2018-07-20 22:04:42 | 日記
 苦うりと狐

 これはお婆ちゃんが子どもの時のお話です。
山の中の小さな村に、お椀を伏せたような丸い形の山がありました。女の子の家はこの山の麓にありました。お父さんとお母さん、お祖父さんや三人の姉さんたち。女の子は大勢の家族と毎日、賑やかに暮らしていました。  
一方山の中腹のブナの木の下には、狐の巣穴がありました。巣穴には子狐のギンが、お母さん狐と一緒に棲んでいました。一緒に遊ぶ友達や姉弟もいないギンは、時々女の子の家にやって来てはいたずらをしました。
 カゴの中の甘柿を渋柿とすり替えたり、後で食べようと思って残しておいた卵焼きを食べてしまったり。いたずらと言っても他愛の無いものでした。でもそのいたずらの被害にあうのは、決まって女の子でした。女の子はギンを懲らしめるいい手立ては無いものかと、いつも思っていました。
 今日も学校から帰ると、庭で飼っている雄鶏に追いかけられました。きっとギンが雄鶏をけしかけたのに違いありません。こんな時に限って家には誰も居ません。畑の中を逃げ回りもう少しで突かれそうになった時、お祖父さんが帰って来て助けてくれました。お祖父さんは泣いている女の子に、ビスケットをそっと渡してくれました。女の子は嬉しくなってすぐに泣き止みました。
  女の子がビスケットを食べていると、田んぼからお母さんが帰って来ました。お母さんは畑でキュウリの種を撒き直しています。女の子が畑の中を逃げている時に、出たばかりのキュウリの芽を踏んでしまったのです。  
 女の子はお母さんのお手伝いをしようと思ったのですが、食べかけのビスケットが気になります。そのまま残しておくと、ギンにまた食べられてしまうかもしれません。女の子は大急ぎで残りのビスケットを食べてしまうと、畑に走って行きました。
 女の子がキュウリの種を畑に蒔こうとしたら、急にしゃっくりが出てきました。しゃっくりがどうしても止まらず困っている女の子に、お母さんが笑いながら言いました。

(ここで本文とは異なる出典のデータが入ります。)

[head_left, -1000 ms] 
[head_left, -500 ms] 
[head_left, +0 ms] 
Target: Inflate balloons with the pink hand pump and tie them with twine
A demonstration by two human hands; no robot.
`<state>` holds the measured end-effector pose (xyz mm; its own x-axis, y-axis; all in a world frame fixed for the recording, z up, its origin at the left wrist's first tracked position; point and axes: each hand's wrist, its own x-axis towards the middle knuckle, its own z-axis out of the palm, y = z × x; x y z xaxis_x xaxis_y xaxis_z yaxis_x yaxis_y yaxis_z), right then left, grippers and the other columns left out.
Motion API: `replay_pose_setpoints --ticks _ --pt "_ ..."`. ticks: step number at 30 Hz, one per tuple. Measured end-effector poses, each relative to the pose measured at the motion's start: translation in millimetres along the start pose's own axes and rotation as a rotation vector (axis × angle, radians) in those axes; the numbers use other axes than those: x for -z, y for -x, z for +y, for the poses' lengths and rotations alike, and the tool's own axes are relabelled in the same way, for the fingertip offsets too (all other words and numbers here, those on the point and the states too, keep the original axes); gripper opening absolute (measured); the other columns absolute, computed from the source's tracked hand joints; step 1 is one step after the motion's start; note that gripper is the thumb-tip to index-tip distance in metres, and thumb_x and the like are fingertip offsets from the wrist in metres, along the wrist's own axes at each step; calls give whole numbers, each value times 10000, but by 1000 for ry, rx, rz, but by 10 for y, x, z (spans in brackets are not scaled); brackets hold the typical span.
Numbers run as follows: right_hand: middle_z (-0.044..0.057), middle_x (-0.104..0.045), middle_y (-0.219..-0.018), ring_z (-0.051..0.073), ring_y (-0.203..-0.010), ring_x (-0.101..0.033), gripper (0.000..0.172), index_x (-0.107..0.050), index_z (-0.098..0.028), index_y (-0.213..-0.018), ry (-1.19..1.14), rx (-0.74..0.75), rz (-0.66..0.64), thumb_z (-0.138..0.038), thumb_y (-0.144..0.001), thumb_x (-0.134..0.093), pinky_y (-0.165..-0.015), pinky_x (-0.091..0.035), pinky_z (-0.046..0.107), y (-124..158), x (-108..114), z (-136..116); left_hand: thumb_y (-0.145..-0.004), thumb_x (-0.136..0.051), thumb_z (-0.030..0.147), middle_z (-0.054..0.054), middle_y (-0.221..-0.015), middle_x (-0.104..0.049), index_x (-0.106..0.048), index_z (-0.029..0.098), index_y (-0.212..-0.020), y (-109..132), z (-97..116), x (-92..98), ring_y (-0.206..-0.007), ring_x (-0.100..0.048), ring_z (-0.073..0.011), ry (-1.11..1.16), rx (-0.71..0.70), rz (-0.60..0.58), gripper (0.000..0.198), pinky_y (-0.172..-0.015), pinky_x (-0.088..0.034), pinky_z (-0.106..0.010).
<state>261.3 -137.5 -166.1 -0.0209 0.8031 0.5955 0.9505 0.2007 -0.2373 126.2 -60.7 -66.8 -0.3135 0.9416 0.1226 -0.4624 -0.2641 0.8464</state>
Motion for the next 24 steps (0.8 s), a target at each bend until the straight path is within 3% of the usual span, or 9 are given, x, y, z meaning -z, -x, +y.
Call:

「慌てて物を食べたりするからよ。井戸に行って水を飲んでごらん」
 水を飲むと本当にしゃっくりが止りました。
「良かった、苦うりの芽が無事で」
 畑の隅で苦うりの芽を見つけたお母さんが、嬉しそうに言いました。苦うりとはその名の通り苦い味のするうりのことです。女の子はこの苦うりが嫌いだったので、そっちの芽の方を踏めばよかったと思ました。
 
 梅雨明け間近の夕暮れ時でした。
「明日は『おらんだ』にしよう」
 お母さんが初なりの苦うりを見て言いました。女の子はおらんだが嫌いだったので、「嫌だなぁ」と思いました。おらんだとは苦うりとナスとで作る料理のことで、女の子の住んでいる地方では、夏になるとどこの家庭でも食べます。 
 作り方は簡単で、苦うりとナスを油で炒めて味噌で味をつけます。その上に水で溶いた小麦粉でとろみをつけて出来上がりです。苦うりを入れるからなすまで苦くなってしまいます。お母さんは苦い所が美味しいと言うのですが、女の子は苦いから嫌いです。
「苦うりなんか植えなければいいのに」
 畑の苦うりを見て、女の子は思いました。でもその時鶏小屋の陰で、黄色い尻尾がチラリと揺れたのが見えました。女の子はいいことを思いつきました。
「明日はおらんだだ。嬉しいなぁ」
 女の子は苦うりを見ながら大声で言うと、スキップをして家に帰りました。
 次の朝早く女の子は畑に行ってみました。畑には狐の歯型の付いた苦うりが転がっていました。苦うりをひと口噛んだギンが、あまりの苦さに驚いて逃げて行ったのでしょう。小さな狐の足跡が無数に残っていました。
 
 あれから永い歳月が経ちました。女の子もとんと年を取り、お婆ちゃんになりした。あれほど嫌いだったおらんだも、いつの間にか大好物になっていました。苦うりは今ではゴーヤと呼ばれるようになりました。沖縄料理のゴーヤチャンプルーはすっかり有名になりましたが、おらんだの方はあまり有名になりませんでした。けれども女の子の住む地域では相変わらず食べられています。そして大人は大好きですなのですが、子供皆嫌がります。
 それに比べ世の中は大きく変わってしまいました。近頃では鹿や猪が田畑を荒し、狐はまったく見かけなくなりました。若い人たちは町で暮らし、子供たちの姿もみかけなくなりました。子供がいなくては狐もいたずらができなくて、寂しいのではないでしょうか。
 雨上がりの畑では苦うりの実が大きく育っていました。お婆ちゃんは不意にギンのこと思い出しました。ギンも年を取って苦うりが好きになったことでしょう。
 その時です、倉庫の陰で黄色い尻尾がチラリと揺れたのが見えました。
「明日はおらんだ、うれいな」
 お婆ちゃんは嬉しそうに言いました。